Exercise description: Reproduce exactly the lines from the start of the records through the line containing "Target: snack bag", both included. Leave the pictures out.

Records from a dataset:
▬▬▬▬▬▬▬▬▬▬
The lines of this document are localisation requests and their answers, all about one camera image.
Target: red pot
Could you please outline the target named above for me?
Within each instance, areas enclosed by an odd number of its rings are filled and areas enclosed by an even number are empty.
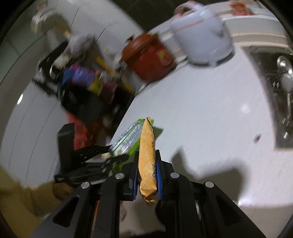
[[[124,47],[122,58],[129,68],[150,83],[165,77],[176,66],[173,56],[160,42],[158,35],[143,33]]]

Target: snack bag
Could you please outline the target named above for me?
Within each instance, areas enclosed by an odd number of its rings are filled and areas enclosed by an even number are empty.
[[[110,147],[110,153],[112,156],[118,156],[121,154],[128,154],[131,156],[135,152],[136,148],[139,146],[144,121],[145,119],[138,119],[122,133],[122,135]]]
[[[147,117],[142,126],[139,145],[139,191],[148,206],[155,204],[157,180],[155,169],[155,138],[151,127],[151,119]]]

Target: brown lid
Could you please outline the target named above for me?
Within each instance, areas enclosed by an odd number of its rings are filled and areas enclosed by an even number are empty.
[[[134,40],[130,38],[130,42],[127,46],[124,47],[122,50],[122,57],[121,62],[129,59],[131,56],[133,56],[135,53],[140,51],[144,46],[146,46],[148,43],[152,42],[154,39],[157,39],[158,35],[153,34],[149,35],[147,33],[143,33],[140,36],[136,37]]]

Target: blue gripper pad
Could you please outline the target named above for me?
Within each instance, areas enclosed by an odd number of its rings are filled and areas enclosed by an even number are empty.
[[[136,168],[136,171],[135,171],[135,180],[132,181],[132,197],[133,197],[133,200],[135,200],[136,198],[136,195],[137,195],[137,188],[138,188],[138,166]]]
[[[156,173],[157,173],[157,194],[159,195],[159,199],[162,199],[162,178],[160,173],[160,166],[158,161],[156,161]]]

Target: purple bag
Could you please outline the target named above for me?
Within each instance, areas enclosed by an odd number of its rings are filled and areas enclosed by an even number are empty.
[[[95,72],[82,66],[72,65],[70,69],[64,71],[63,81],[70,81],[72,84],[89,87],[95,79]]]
▬▬▬▬▬▬▬▬▬▬
Response area:
The lines of this document are localisation requests and their answers, all about one camera image.
Target: red pot
Could you please outline the target named above for me?
Within each instance, areas enclosed by an odd number of its rings are filled and areas enclosed by an even number are empty.
[[[124,47],[122,58],[129,68],[150,83],[165,77],[176,66],[173,56],[160,42],[158,35],[143,33]]]

Target: snack bag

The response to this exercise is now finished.